Exercise details:
Please give back the listing exactly, without any of its pictures.

Data segment:

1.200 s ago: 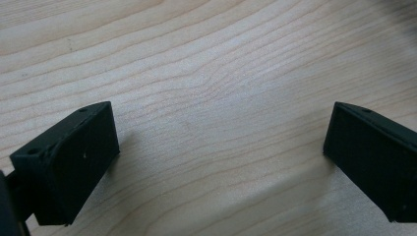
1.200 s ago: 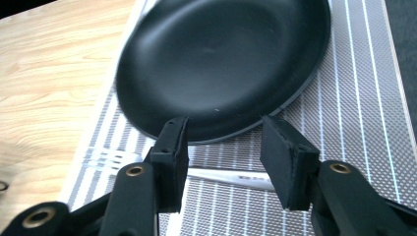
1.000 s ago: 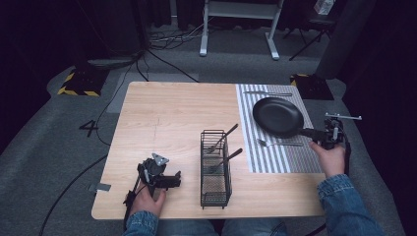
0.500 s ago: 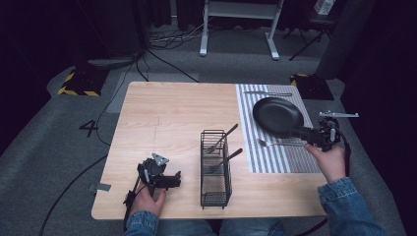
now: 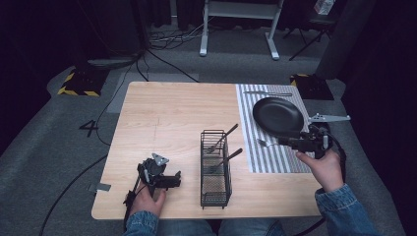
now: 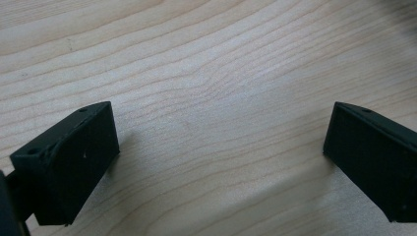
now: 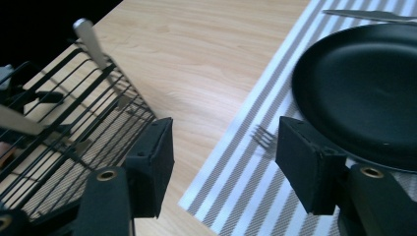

Your solution:
1.200 s ago: 
1.200 s ago: 
1.000 s ago: 
0.500 s ago: 
now: 
now: 
now: 

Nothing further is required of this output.